Your objective:
From the first line to the last, transcribe the data exactly.

Given material:
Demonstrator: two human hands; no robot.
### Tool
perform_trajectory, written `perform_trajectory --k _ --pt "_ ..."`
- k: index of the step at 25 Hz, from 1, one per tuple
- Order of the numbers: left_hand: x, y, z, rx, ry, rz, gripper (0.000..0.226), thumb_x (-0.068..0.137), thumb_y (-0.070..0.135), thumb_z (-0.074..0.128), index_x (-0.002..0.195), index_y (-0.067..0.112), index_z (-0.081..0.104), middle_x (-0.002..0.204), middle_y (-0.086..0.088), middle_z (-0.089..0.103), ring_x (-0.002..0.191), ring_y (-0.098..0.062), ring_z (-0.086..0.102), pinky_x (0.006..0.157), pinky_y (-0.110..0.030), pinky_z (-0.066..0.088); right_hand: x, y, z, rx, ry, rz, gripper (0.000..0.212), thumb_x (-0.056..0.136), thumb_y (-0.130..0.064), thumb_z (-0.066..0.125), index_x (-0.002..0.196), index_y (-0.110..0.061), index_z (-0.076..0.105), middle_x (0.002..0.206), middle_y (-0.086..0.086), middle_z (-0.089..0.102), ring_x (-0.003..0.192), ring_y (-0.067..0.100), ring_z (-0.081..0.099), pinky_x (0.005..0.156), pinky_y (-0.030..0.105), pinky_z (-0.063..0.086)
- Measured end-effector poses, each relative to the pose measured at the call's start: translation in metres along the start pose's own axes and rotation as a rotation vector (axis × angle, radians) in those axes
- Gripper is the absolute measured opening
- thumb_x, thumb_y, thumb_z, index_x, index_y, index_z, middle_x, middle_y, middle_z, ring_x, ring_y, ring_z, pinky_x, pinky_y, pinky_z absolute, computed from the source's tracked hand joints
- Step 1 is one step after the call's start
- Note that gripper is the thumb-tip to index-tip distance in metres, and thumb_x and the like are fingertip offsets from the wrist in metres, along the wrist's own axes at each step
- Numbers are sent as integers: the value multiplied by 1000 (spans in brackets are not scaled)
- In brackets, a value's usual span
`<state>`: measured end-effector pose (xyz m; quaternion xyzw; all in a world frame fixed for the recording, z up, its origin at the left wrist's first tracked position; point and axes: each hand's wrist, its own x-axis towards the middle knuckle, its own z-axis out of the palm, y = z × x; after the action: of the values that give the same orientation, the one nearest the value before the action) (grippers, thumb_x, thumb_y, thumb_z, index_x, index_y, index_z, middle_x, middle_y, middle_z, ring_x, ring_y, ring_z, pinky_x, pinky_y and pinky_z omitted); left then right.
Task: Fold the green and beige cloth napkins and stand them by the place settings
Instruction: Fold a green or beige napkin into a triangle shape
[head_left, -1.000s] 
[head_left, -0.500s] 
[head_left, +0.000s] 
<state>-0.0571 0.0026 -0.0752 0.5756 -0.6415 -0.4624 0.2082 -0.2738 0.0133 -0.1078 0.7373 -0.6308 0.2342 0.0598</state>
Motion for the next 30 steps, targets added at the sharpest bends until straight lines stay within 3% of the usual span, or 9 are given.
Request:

Your solution:
Demonstrator: two human hands; no robot.
### Tool
perform_trajectory, written `perform_trajectory --k _ --pt "_ ..."`
- k: index of the step at 25 Hz, from 1, one per tuple
- Order of the numbers: left_hand: x, y, z, rx, ry, rz, gripper (0.000..0.226), thumb_x (-0.068..0.137), thumb_y (-0.070..0.135), thumb_z (-0.074..0.128), index_x (-0.002..0.195), index_y (-0.067..0.112), index_z (-0.081..0.104), middle_x (-0.002..0.204), middle_y (-0.086..0.088), middle_z (-0.089..0.103), ring_x (-0.002..0.191), ring_y (-0.098..0.062), ring_z (-0.086..0.102), pinky_x (0.006..0.157), pinky_y (-0.110..0.030), pinky_z (-0.066..0.088); right_hand: x, y, z, rx, ry, rz, gripper (0.000..0.212), thumb_x (-0.056..0.136), thumb_y (-0.130..0.064), thumb_z (-0.066..0.125), index_x (-0.002..0.196), index_y (-0.110..0.061), index_z (-0.076..0.105), middle_x (0.002..0.206), middle_y (-0.086..0.086), middle_z (-0.089..0.102), ring_x (-0.003..0.192), ring_y (-0.067..0.100), ring_z (-0.081..0.099), pinky_x (0.005..0.156), pinky_y (-0.030..0.105), pinky_z (-0.063..0.086)
- Measured end-effector poses, each relative to the pose measured at the call's start: translation in metres along the start pose's own axes and rotation as a rotation vector (axis × angle, radians) in those axes
- Gripper is the absolute measured opening
- thumb_x, thumb_y, thumb_z, index_x, index_y, index_z, middle_x, middle_y, middle_z, ring_x, ring_y, ring_z, pinky_x, pinky_y, pinky_z absolute, computed from the source's tracked hand joints
- Step 1 is one step after the call's start
- Note that gripper is the thumb-tip to index-tip distance in metres, and thumb_x and the like are fingertip offsets from the wrist in metres, along the wrist's own axes at each step
- Numbers are sent as integers: the value multiplied by 1000 (spans in brackets are not scaled)
- In brackets, a value's usual span
`<state>`: measured end-effector pose (xyz m; quaternion xyzw; all in a world frame fixed for the recording, z up, its origin at the left wrist's first tracked position; point and axes: each hand's wrist, its own x-axis towards the middle knuckle, its own z-axis out of the palm, y = z × x; after the action: of the values that give the same orientation, the one nearest the value before the action) (grippers, thumb_x, thumb_y, thumb_z, index_x, index_y, index_z, middle_x, middle_y, middle_z, ring_x, ring_y, ring_z, pinky_x, pinky_y and pinky_z omitted); left then right.
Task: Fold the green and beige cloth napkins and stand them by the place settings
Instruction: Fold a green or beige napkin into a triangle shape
[head_left, -1.000s] 
[head_left, -0.500s] 
[head_left, +0.000s] 
<state>-0.0571 0.0026 -0.0752 0.5756 -0.6415 -0.4624 0.2082 -0.2738 0.0133 -0.1078 0.7373 -0.6308 0.2342 0.0598</state>
Motion for the next 30 steps, targets added at the sharpest bends until straight lines stay within 3% of the usual span, or 9 are given.
Request:

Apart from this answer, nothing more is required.